To jest ogromny zaszczyt i zobowiązanie, że tablica upamiętniająca Lecha Kaczyńskiego, Przemysława Gosiewskiego i Zbigniewa Wassermanna znalazła się w gmachu KPRM, gdzie odbywają się spotkania rządowe, do którego przyjeżdżają delegacje z całego świata - podkreśliła premier Beata Szydło.

W poniedziałek w 7. rocznicę katastrofy smoleńskiej w Kancelarii Prezesa Rady Ministrów odsłonięto tablicę upamiętniającą prezydenta Lecha Kaczyńskiego, wicepremiera Przemysława Gosiewskiego oraz ministra Zbigniewa Wassermanna, którzy zginęli w katastrofie smoleńskiej.

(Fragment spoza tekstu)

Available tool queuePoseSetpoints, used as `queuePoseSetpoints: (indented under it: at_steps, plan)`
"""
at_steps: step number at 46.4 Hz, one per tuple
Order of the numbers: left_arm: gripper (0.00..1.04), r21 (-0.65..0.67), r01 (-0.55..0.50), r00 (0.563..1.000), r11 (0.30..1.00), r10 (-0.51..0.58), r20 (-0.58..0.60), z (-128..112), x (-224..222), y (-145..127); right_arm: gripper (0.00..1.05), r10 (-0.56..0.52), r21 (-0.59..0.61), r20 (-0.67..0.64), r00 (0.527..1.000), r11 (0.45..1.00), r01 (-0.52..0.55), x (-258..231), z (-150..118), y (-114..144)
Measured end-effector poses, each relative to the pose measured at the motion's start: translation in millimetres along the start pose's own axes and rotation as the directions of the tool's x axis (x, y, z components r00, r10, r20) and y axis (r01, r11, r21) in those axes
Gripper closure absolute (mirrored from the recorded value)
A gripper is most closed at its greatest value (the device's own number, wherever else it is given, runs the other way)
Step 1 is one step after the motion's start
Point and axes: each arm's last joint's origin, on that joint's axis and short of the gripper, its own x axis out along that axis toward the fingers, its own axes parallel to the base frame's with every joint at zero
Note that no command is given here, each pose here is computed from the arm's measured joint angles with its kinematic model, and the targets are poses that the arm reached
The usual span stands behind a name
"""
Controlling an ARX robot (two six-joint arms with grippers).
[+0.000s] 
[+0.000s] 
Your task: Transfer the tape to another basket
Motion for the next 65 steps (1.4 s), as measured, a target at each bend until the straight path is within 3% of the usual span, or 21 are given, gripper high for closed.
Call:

"Dla nas to jest ogromny zaszczyt i zobowiązanie żeby ta tablica tutaj się znalazła. Było dla nas oczywistością, że musi nadejść ten moment, kiedy właśnie w tym budynku w Kancelarii Prezesa Rady Ministrów, gdzie odbywają się spotkania rządowe, gdzie pracuje Rada Ministrów, ale i w budynku, do którego przychodzą i przyjeżdżają delegacje z całego świata taka tablica się znalazła" - podkreśliła premier Beata Szydło.

Jak dodała, tablica została zamieszczona w takim miejscu, aby każdy z przywódców światowych odwiedzających kancelarię "mógł pokłonić głowę przed tablicą z nazwiskiem śp. prezydenta Lecha Kaczyńskiego, ministra Przemysława Gosiewskiego i Zbigniewa Wassermanna".

Premier podkreśliła, że idea tej tablicy narodziła się w ubiegłym roku. "To był nasz obowiązek i nasze zobowiązanie" - powiedziała szefowa rządu.

10 kwietnia 2010 r. w katastrofie samolotu Tu-154M pod Smoleńskiem zginęli wszyscy pasażerowie - 96 osób, w tym prezydent Lech Kaczyński i jego małżonka. Polska delegacja zmierzała na uroczystości z okazji 70. rocznicy zbrodni katyńskiej.